I want to make a simple phylogenetic tree for a marine biology course as an educational example. I have a list of species with a taxonomic rank:
Group <- c("Benthos","Benthos","Benthos","Benthos","Benthos","Benthos","Zooplankton","Zooplankton","Zooplankton","Zooplankton", "Zooplankton","Zooplankton","Fish","Fish","Fish","Fish","Fish","Fish","Phytoplankton","Phytoplankton","Phytoplankton","Phytoplankton") Domain <- rep("Eukaryota", length(Group)) Kingdom <- c(rep("Animalia", 18), rep("Chromalveolata", 4)) Phylum <- c("Annelida","Annelida","Arthropoda","Arthropoda","Porifera","Sipunculida","Arthropoda","Arthropoda","Arthropoda", "Arthropoda","Echinoidermata","Chorfata","Chordata","Chordata","Chordata","Chordata","Chordata","Chordata","Heterokontophyta", "Heterokontophyta","Heterokontophyta","Dinoflagellata") Class <- c("Polychaeta","Polychaeta","Malacostraca","Malacostraca","Demospongiae","NA","Malacostraca","Malacostraca", "Malacostraca","Maxillopoda","Ophiuroidea","Actinopterygii","Chondrichthyes","Chondrichthyes","Chondrichthyes","Actinopterygii", "Actinopterygii","Actinopterygii","Bacillariophyceae","Bacillariophyceae","Prymnesiophyceae","NA") Order <- c("NA","NA","Amphipoda","Cumacea","NA","NA","Amphipoda","Decapoda","Euphausiacea","Calanioda","NA","Gadiformes", "NA","NA","NA","NA","Gadiformes","Gadiformes","NA","NA","NA","NA") Species <- c("Nephtys sp.","Nereis sp.","Gammarus sp.","Diastylis sp.","Axinella sp.","Ph.
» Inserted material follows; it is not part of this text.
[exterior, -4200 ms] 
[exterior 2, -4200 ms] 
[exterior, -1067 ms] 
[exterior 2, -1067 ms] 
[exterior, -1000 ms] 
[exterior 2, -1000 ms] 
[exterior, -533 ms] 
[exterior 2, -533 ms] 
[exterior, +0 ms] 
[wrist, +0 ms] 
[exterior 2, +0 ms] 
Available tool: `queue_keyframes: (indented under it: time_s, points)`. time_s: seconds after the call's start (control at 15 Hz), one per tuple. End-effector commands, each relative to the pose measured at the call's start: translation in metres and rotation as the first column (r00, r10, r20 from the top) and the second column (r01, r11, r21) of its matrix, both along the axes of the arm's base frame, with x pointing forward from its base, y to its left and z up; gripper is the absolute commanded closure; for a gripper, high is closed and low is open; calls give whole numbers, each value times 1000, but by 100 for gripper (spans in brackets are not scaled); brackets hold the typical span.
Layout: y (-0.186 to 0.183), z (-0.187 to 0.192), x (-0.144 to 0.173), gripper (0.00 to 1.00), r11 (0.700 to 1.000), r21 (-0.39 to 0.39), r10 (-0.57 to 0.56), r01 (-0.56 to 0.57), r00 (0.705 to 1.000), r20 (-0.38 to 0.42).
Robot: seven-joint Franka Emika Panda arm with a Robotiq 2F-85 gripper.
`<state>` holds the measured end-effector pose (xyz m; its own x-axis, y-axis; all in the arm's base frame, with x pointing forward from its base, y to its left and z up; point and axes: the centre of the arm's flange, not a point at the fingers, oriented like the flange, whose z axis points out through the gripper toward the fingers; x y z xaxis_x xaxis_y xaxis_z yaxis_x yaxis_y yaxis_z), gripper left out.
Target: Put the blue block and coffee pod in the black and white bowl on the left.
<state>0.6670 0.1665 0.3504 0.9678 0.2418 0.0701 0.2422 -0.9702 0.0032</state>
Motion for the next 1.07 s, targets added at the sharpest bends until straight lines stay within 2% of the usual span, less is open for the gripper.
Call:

Sipunculida","Themisto abyssorum","Decapod larvae (Zoea)", "Thysanoessa sp.","Centropages typicus","Ophiuroidea larvae","Gadus morhua eggs / larvae","Etmopterus spinax","Amblyraja radiata", "Chimaera monstrosa","Clupea harengus","Melanogrammus aeglefinus","Gadus morhua","Thalassiosira sp.","Cylindrotheca closterium", "Phaeocystis pouchetii","Ph. Dinoflagellata") dat <- data.frame(Group, Domain, Kingdom, Phylum, Class, Order, Species) dat
I would like to get a dendrogram (cluster analysis) and use Domain as the first cutting point, Kindom as the second, Phylum as the third, etc. Missing values should be ignored (instead there is no cutting point, straight line), the Group should be used as a coloring category for labels.
I am a little vague how to make a distance matrix from this data frame. There are many phylogenetic tree packages for R, they seem to want new data / DNA / other extended information. So help with this will be appreciated.